● **Work order**: Give back the data exactly, with no images.

● **Source data**:
::::::::::
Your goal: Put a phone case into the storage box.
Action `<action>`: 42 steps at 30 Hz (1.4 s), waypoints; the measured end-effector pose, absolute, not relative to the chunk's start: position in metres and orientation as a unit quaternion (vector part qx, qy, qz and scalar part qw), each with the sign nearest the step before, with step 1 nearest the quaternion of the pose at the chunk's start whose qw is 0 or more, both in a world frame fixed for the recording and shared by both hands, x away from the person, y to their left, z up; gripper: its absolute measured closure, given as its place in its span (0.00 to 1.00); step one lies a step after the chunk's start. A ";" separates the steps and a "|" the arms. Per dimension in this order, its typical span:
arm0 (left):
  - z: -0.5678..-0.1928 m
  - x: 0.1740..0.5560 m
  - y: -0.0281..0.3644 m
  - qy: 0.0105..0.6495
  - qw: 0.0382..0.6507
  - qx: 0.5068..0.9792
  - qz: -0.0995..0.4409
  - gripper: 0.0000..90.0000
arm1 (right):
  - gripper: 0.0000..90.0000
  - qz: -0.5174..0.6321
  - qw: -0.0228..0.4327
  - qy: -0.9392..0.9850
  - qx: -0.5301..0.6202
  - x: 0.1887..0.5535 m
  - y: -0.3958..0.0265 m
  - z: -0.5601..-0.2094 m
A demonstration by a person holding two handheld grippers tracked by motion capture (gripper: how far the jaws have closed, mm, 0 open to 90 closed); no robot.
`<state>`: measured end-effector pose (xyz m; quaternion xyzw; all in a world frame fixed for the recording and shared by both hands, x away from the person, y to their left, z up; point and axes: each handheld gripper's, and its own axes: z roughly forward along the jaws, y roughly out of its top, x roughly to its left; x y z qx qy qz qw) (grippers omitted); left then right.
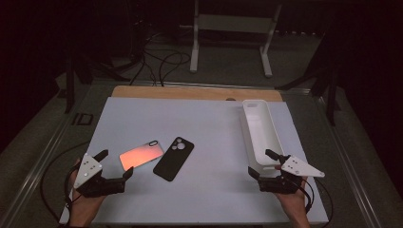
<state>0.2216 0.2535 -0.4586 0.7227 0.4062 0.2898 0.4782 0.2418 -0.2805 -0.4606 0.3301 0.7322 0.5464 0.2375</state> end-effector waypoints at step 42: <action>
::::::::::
● **Completed task**:
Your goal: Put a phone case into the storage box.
Action `<action>`: 42 steps at 30 Hz (1.4 s), waypoints; the measured end-effector pose, absolute, not relative to the chunk's start: position in metres and orientation as a unit quaternion (vector part qx, qy, qz and scalar part qw), each with the sign nearest the step before, with step 1 nearest the quaternion of the pose at the chunk's start whose qw is 0 or more, both in a world frame fixed for the recording and shared by both hands, x away from the person, y to their left, z up; gripper: its absolute measured closure, given as its place in its span (0.00 to 1.00); step one lies a step after the chunk's start. A ";" separates the steps and a "|" the arms. Per dimension in this order, its typical span:
arm0 (left):
  - z: -0.5678..-0.1928 m
  - x: 0.1740..0.5560 m
  - y: -0.0281..0.3644 m
  - qy: 0.0105..0.6495
  - qw: 0.0382..0.6507
  - qx: 0.5068..0.9792
  - qz: -0.0995..0.4409
  - gripper: 0.0000..90.0000
arm1 (right):
  - gripper: 0.0000..90.0000
  - qz: -0.5174..0.6321
  - qw: -0.0228..0.4327
  - qy: -0.9392..0.9850
  - qx: -0.5301..0.6202
  - x: 0.1887..0.5535 m
  - y: -0.3958..0.0265 m
  - z: -0.5601..-0.2094 m
A demonstration by a person holding two handheld grippers tracked by motion capture (gripper: how far the jaws have closed, mm, 0 open to 90 closed); no robot.
`<state>`: measured end-effector pose (xyz m; quaternion xyzw; all in a world frame fixed for the recording and shared by both hands, x away from the person, y to their left, z up; point and axes: each handheld gripper's, and its own axes: z roughly forward along the jaws, y roughly out of its top, x roughly to its left; x y z qx qy qz qw) (grippers omitted); left then right.
<state>0.2216 0.2535 -0.4586 0.7227 0.4062 0.2898 0.4782 0.2418 -0.2805 -0.4606 0.3301 0.7322 0.5464 0.2375</state> end-effector waypoints at step 42: <action>

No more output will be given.